_INSTRUCTIONS TO FOLLOW_
Print the whole listing exactly.

_PROVIDED DATA_
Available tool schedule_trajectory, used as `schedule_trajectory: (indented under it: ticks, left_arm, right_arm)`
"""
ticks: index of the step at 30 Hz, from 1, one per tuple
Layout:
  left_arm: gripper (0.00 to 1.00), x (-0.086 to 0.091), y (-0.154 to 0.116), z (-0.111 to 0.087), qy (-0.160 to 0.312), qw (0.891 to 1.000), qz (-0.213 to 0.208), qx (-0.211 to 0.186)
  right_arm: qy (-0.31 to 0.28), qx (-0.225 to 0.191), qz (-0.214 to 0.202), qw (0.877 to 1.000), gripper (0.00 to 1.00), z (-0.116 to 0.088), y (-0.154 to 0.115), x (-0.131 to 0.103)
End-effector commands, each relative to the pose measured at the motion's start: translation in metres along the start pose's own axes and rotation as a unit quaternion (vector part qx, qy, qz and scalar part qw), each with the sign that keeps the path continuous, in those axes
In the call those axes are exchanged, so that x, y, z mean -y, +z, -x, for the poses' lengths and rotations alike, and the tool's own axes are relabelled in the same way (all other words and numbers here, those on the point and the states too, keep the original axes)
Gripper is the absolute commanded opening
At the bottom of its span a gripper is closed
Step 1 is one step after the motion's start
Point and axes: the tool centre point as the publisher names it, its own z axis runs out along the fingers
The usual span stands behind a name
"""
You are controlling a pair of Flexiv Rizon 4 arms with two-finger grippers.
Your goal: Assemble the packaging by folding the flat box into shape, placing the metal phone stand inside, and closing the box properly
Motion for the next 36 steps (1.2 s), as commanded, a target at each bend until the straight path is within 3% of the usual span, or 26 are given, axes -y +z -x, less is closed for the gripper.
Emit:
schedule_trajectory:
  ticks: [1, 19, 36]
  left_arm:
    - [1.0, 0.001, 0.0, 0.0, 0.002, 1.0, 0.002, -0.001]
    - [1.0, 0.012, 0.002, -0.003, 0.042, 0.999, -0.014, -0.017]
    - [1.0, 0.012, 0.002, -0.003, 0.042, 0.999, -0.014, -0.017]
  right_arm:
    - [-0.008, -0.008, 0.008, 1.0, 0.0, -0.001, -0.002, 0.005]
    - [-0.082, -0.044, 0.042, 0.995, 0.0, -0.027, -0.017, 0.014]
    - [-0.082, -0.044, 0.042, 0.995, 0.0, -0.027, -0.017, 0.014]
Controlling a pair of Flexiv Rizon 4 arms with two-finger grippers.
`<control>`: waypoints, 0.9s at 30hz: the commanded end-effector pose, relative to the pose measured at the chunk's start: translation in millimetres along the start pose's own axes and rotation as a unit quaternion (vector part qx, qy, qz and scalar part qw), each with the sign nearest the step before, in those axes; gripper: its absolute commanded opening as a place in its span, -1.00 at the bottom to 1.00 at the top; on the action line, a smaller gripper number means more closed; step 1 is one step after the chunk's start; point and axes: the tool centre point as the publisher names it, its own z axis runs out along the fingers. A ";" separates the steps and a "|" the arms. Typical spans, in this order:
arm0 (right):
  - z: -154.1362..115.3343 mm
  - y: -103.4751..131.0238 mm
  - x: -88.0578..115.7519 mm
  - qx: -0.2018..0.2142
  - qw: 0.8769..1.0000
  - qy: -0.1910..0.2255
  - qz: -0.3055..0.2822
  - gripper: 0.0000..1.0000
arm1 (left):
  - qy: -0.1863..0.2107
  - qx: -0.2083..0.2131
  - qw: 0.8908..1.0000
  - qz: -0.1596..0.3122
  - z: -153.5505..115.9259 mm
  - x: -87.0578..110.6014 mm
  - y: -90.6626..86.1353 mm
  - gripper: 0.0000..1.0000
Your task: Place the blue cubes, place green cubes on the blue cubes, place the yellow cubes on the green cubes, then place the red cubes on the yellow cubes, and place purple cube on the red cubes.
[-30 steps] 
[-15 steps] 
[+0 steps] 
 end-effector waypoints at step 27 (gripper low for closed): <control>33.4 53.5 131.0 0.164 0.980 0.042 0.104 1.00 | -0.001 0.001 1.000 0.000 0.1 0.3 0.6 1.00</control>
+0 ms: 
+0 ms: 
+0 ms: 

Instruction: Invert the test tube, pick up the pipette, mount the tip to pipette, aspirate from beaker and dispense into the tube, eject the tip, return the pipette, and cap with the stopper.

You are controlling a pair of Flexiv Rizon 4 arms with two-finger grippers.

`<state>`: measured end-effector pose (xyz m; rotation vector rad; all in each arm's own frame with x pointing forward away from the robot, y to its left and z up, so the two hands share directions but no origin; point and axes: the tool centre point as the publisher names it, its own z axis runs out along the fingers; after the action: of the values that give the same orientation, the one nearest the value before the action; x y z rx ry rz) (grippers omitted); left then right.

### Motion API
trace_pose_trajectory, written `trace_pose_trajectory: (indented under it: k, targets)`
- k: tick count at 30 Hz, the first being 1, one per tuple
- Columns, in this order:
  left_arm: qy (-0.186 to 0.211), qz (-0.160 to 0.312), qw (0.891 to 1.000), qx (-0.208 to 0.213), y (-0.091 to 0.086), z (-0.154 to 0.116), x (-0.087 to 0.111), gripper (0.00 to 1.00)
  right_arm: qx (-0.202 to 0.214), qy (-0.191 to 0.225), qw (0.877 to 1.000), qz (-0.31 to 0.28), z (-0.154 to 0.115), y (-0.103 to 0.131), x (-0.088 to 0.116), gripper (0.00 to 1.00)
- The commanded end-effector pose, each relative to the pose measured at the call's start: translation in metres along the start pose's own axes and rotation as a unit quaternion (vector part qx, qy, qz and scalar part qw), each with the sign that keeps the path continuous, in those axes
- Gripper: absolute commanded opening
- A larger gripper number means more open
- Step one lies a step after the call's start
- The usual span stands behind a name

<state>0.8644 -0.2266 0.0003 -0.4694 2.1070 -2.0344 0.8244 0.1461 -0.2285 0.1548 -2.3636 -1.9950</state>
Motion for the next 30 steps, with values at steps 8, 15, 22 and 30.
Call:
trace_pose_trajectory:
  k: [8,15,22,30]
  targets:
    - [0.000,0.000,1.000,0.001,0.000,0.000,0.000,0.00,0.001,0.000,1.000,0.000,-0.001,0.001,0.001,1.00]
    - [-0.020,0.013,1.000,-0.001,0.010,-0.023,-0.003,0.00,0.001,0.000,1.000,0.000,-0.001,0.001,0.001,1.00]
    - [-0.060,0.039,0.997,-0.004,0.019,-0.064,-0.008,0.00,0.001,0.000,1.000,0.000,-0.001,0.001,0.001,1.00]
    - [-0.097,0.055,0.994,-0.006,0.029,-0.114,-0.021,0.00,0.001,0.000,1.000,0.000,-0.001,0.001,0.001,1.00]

_SOLVED EXERCISE_
Available tool schedule_trajectory, used as `schedule_trajectory: (indented under it: ticks, left_arm, right_arm)`
"""
ticks: index of the step at 30 Hz, from 1, one per tuple
Layout:
  left_arm: gripper (0.00 to 1.00), x (-0.086 to 0.091), y (-0.154 to 0.116), z (-0.111 to 0.087), qy (-0.160 to 0.312), qw (0.891 to 1.000), qz (-0.213 to 0.208), qx (-0.211 to 0.186)
  right_arm: qy (-0.31 to 0.28), qx (-0.225 to 0.191), qz (-0.214 to 0.202), qw (0.877 to 1.000), gripper (0.00 to 1.00), z (-0.116 to 0.088), y (-0.154 to 0.115), x (-0.131 to 0.103)
End-effector commands, each relative to the pose measured at the motion's start: translation in metres along the start pose's own axes and rotation as a unit quaternion (vector part qx, qy, qz and scalar part qw), each with the sign that keeps the path continuous, in those axes
In the call those axes are exchanged, so that x, y, z mean -y, +z, -x, for the poses' lengths and rotations alike, and the tool's own axes are relabelled in the same way (all other words and numbers here, those on the point and the states too, keep the original axes)
Gripper is the absolute commanded opening
At the bottom of its span a gripper is closed
Step 1 is one step after the motion's start
Point and axes: the tool centre point as the publisher names it, its own z axis runs out along the fingers
The usual span stands behind a name
"""
You are controlling a pair of Flexiv Rizon 4 arms with two-finger grippers.
Your goal: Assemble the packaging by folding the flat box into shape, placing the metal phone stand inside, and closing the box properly
Motion for the next 36 steps (1.2 s), as commanded, a target at each bend until the straight path is within 3% of the usual span, or 26 are given, axes -y +z -x, less is closed for the gripper.
Emit:
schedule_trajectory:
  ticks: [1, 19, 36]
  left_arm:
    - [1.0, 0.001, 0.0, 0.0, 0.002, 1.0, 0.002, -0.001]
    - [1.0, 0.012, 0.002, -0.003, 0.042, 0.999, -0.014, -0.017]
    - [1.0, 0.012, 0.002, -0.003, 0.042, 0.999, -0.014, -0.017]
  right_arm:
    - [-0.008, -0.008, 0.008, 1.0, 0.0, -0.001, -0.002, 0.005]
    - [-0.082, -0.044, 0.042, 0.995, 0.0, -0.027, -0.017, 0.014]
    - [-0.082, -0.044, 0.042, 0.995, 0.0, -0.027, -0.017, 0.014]
Controlling a pair of Flexiv Rizon 4 arms with two-finger grippers.
`<control>`: waypoints, 0.9s at 30hz: the commanded end-effector pose, relative to the pose measured at the chunk's start: translation in millimetres along the start pose's own axes and rotation as a unit quaternion (vector part qx, qy, qz and scalar part qw), each with the sign nearest the step before, in those axes; gripper: its absolute commanded opening as a place in its span, -1.00 at the bottom to 1.00 at the top; on the action line, a smaller gripper number means more closed; step 1 is one step after the chunk's start; point and axes: the tool centre point as the publisher names it, its own z axis runs out along the fingers. A ";" separates the steps and a "|" the arms. Typical spans, in this order:
arm0 (right):
  - z: -154.1362..115.3343 mm
  - y: -103.4751..131.0238 mm
  - x: -88.0578..115.7519 mm
  - qx: -0.2018..0.2142
  - qw: 0.8769..1.0000
  - qy: -0.1910..0.2255
  - qz: -0.3055..0.2822
  - gripper: 0.0000..1.0000
arm1 (left):
  - qy: -0.1863..0.2107
  - qx: -0.2083..0.2131
  - qw: 0.8908..1.0000
  - qz: -0.1596..0.3122
  - z: -153.5505..115.9259 mm
  - x: -87.0578..110.6014 mm
  - y: -90.6626..86.1353 mm
  - gripper: 0.0000..1.0000
Your task: Place the blue cubes, place green cubes on the blue cubes, place the yellow cubes on the green cubes, then place the red cubes on the yellow cubes, and place purple cube on the red cubes.
[-30 steps] 
[-15 steps] 
[+0 steps] 
 end-effector waypoints at step 27 (gripper low for closed): <control>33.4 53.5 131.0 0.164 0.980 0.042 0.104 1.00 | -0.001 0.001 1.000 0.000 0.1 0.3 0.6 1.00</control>
+0 ms: 
+0 ms: 
+0 ms: 

Instruction: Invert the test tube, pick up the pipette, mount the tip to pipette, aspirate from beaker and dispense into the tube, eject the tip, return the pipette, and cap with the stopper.

You are controlling a pair of Flexiv Rizon 4 arms with two-finger grippers.

`<state>`: measured end-effector pose (xyz m; rotation vector rad; all in each arm's own frame with x pointing forward away from the robot, y to its left and z up, so the two hands share directions but no origin; point and axes: the tool centre point as the publisher names it, its own z axis runs out along the fingers; after the action: of the values that give the same orientation, the one nearest the value before the action; x y z rx ry rz) (grippers omitted); left then right.

### Motion API
trace_pose_trajectory, written `trace_pose_trajectory: (indented under it: k, targets)`
- k: tick count at 30 Hz, the first being 1, one per tuple
- Columns, in this order:
  left_arm: qy (-0.186 to 0.211), qz (-0.160 to 0.312), qw (0.891 to 1.000), qx (-0.208 to 0.213), y (-0.091 to 0.086), z (-0.154 to 0.116), x (-0.087 to 0.111), gripper (0.00 to 1.00)
  right_arm: qx (-0.202 to 0.214), qy (-0.191 to 0.225), qw (0.877 to 1.000), qz (-0.31 to 0.28), z (-0.154 to 0.115), y (-0.103 to 0.131), x (-0.088 to 0.116), gripper (0.00 to 1.00)
- The commanded end-effector pose, each relative to the pose measured at the call's start: translation in metres along the start pose's own axes and rotation as a unit quaternion (vector part qx, qy, qz and scalar part qw), each with the sign that keeps the path continuous, in those axes
- Gripper: absolute commanded opening
- A larger gripper number means more open
- Step one lies a step after the call's start
- The usual span stands behind a name

<state>0.8644 -0.2266 0.0003 -0.4694 2.1070 -2.0344 0.8244 0.1461 -0.2285 0.1548 -2.3636 -1.9950</state>
Motion for the next 30 steps, with values at steps 8, 15, 22 and 30.
Call:
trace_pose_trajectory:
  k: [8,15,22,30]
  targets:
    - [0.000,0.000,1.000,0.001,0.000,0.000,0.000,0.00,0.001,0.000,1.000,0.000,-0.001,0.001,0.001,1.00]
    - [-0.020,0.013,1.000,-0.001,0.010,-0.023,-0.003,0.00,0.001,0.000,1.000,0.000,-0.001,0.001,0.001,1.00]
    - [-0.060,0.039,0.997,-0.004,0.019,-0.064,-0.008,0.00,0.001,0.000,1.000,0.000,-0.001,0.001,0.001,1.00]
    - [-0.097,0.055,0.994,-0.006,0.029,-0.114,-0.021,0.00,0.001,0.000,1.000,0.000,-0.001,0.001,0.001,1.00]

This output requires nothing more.